The pitching staff hasn't been so blessed. Their pitchers have collectively underperformed preseason projections, even accounting for injuries:
Pitchers: 24.5 (Projected WAR) | 20.7 (If We'd Known) | 17.5 (Actual WAR)
But their dominant bullpen has been both mostly healthy -- with the exception of Dellin Betances -- and fantastic, with the most relief WAR in baseball. As a pitching staff they have the highest "clutch" score in the AL, which for team pitching mostly reflects the ability to successfully leverage the best pitchers in the biggest situations (and to pitch well in those situations).

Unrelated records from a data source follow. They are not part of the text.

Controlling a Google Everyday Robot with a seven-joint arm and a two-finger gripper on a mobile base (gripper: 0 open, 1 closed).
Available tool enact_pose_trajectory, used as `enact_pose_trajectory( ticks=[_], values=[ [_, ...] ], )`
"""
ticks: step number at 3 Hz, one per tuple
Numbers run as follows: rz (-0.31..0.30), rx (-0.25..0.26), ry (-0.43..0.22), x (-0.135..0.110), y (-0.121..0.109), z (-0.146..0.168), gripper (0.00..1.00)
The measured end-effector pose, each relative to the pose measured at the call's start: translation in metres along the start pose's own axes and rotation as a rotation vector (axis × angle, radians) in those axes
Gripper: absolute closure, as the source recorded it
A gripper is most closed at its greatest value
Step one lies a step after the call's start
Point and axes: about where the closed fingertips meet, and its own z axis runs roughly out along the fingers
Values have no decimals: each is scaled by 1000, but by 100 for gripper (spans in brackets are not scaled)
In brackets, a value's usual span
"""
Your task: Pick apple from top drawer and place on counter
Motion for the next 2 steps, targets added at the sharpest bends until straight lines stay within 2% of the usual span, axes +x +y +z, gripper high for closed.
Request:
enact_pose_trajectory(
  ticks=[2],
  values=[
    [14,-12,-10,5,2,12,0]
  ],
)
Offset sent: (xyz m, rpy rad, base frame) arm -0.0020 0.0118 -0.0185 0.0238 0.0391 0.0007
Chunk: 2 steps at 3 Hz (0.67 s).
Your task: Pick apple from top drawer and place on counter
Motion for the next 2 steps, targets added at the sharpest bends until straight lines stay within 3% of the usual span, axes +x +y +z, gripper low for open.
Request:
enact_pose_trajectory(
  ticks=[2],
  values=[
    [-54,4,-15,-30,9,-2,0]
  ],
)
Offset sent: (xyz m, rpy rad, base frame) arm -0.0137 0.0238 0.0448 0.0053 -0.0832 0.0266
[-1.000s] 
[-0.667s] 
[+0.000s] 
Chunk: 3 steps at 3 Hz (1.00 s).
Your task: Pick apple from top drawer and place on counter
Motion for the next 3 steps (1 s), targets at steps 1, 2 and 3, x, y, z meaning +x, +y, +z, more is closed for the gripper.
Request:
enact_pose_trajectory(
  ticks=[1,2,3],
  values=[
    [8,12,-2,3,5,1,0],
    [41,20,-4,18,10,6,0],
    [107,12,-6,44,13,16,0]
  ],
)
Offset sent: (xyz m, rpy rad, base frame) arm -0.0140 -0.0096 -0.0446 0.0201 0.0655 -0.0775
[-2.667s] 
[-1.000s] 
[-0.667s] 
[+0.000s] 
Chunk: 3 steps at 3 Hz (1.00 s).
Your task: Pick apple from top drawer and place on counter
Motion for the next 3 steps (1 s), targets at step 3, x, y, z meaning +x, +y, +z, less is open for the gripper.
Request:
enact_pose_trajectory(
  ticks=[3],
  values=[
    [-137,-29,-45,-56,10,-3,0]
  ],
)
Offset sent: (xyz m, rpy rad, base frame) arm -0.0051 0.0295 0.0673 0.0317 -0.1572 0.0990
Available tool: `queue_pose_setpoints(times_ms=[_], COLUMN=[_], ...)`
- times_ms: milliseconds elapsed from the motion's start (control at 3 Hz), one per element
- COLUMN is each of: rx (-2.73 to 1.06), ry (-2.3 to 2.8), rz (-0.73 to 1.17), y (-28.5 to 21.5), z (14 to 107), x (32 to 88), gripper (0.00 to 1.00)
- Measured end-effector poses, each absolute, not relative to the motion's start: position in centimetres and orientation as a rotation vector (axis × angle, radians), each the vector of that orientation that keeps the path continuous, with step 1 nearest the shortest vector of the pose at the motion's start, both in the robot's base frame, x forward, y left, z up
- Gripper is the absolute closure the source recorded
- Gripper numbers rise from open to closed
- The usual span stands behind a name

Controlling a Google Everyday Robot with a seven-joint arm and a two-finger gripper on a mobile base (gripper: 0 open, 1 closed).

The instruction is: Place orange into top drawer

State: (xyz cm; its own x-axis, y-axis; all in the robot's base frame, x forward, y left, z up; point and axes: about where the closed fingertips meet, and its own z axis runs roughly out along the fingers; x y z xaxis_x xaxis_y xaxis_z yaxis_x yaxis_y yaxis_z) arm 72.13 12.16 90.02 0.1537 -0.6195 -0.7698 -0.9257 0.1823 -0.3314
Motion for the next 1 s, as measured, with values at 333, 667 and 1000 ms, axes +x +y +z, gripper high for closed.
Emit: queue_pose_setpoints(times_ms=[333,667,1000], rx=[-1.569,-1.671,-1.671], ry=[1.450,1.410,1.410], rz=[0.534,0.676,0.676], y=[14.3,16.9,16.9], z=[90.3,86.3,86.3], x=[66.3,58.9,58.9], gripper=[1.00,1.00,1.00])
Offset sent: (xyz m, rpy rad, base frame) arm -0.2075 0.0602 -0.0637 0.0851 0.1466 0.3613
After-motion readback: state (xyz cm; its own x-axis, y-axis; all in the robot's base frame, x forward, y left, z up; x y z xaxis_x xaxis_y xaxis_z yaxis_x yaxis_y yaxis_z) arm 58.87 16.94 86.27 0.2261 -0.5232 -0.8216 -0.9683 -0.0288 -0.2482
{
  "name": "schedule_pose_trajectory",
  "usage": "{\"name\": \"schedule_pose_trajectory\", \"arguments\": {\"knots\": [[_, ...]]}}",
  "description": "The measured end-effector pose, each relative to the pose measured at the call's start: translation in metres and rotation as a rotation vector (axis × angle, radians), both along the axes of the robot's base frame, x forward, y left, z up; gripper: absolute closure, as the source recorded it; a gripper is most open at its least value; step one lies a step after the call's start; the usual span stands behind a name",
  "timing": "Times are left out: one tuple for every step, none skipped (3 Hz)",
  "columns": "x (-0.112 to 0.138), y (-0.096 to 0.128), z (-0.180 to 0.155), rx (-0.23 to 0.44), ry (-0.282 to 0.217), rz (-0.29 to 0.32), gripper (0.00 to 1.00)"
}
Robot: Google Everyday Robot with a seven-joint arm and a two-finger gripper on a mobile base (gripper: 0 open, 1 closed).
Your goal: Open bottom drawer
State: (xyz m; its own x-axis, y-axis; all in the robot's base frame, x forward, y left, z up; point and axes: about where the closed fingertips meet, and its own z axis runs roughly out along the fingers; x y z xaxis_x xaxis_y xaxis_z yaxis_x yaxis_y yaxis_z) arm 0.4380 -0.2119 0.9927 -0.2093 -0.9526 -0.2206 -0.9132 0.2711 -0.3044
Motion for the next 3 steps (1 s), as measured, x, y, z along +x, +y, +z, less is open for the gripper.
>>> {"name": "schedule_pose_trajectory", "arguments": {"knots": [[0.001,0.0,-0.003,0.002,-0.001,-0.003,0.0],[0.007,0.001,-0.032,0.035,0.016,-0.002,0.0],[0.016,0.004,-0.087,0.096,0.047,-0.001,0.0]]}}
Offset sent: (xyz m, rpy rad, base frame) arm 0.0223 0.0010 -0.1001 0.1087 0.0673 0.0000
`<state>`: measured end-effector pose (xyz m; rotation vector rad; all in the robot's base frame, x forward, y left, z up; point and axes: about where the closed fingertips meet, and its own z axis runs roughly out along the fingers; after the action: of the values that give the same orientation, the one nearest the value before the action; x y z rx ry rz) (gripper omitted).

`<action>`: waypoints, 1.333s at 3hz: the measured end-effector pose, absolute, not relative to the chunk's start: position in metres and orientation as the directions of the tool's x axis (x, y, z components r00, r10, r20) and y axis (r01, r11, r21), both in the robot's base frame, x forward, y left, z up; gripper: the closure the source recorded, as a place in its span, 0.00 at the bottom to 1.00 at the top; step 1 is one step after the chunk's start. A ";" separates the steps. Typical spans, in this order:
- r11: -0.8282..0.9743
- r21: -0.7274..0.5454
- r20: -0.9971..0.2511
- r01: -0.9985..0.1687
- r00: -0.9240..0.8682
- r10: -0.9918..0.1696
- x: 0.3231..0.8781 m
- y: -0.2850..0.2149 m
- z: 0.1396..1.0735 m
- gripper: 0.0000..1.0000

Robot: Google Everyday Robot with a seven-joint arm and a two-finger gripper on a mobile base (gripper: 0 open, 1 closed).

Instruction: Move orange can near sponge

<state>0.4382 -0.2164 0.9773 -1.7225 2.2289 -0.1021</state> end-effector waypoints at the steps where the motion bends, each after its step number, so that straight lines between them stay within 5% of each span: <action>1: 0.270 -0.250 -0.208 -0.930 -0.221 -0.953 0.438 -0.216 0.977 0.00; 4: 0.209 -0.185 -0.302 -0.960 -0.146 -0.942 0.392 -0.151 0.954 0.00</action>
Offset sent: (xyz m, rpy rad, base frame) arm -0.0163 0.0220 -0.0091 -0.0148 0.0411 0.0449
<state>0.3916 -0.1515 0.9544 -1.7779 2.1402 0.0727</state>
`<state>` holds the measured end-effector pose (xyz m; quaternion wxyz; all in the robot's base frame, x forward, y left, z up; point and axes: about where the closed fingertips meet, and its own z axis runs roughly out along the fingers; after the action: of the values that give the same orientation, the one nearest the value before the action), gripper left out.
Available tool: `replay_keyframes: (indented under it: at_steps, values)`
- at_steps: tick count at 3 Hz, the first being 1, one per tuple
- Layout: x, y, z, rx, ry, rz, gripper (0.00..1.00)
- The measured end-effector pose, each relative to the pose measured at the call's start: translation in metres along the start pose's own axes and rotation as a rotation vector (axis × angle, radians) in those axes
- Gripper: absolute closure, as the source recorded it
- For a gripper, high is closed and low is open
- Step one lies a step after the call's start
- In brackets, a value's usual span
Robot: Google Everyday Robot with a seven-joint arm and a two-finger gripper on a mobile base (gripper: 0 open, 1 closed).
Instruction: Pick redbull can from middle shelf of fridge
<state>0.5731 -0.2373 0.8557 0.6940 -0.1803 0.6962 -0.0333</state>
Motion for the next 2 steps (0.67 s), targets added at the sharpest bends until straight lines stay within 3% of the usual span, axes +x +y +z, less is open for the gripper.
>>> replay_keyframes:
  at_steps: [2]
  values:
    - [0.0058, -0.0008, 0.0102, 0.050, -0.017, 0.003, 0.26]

So to add it all up: Had we known before the season exactly how much playing time the Yankees would distribute to the Urshelas and Tauchmans and Mike Fords and Thairo Estradas and the rest, ZiPS would have projected the Yankees to win somewhere around 84 games -- around where the A's, the Rays and the Twins were before the season. The Yankees' front office built a team that, even with $60 million to $80 million of talent on the IL, projected to be a competitive team in the American League. If you told almost any other team in baseball that a dozen high-impact players would miss a couple thousand games, they would probably conclude they had no chance; they might conclude they were better off using the season to rebuild. The Yankees, though, were still, even on paper, contenders. What an incredible roster.
But ultimately, the bigger story is less the depth than the projection-busting performances. The Yankees will outperform their "true" projection by 15 to 20 games this year. That's incredible. Only the Twins will compare for unexpectedness.
There have been a lot of great Yankees teams in our lifetimes. There's sometimes a tendency to think about great Yankees teams as "because they're so rich" or "because they're so smart." The homegrown 1990s Yankees get more credit for smart, and the purchased early-2000s Yankees are dismissed a bit as just rich. If these Yankees were able to withstand injuries without wavering merely because of depth -- if they'd signed every player in baseball, as that old Onion article proposed -- then maybe we'd talk about the advantage of playing in a big market.
What actually happened is more like what we typically file under "because they're smart." They identified players who were about to dramatically outperform expectations, perhaps, or they developed new skills, swings and approaches to help those players dramatically outperform expectations, or they set up a culture and environment where players would flourish. Of course, that's because they're rich, too: Few teams have bigger staffs, a larger analytics department and more tools to help their players (along with $24 million to spend on a seemingly redundant infielder like LeMahieu).
But none of this happens by accident. As Ben Lindbergh and Travis Sawchik write in "The MVP Machine":
Between the springs of 2011 and 2018, the average size of the staffs assigned to player development by MLB teams increased by 51%, from an average of 51 in 2011 to an average of 77 in 2018. (The deep-pocketed Yankees led all teams in 2018 with 102 PD personnel.)
And, they continue,
Some of the early practitioners of progressive development were also the teams with the greatest resources, including MLB's bicoastal behemoths, the Yankees and Dodgers.
In other words: It's a lot easier to be smart when you're rich. If you resent the Yankees for their constant financial advantage over your favorite team, by all means, indulge that. But ultimately, this Yankees story really is what you thought it was: A bunch of second-stringers, some pretty good, some just OK, some barely hanging on in the sport, got their chance to save the most first-string franchise in baseball -- and they did it! They made themselves better, and they became heroes. Really, what could be a cooler story than that?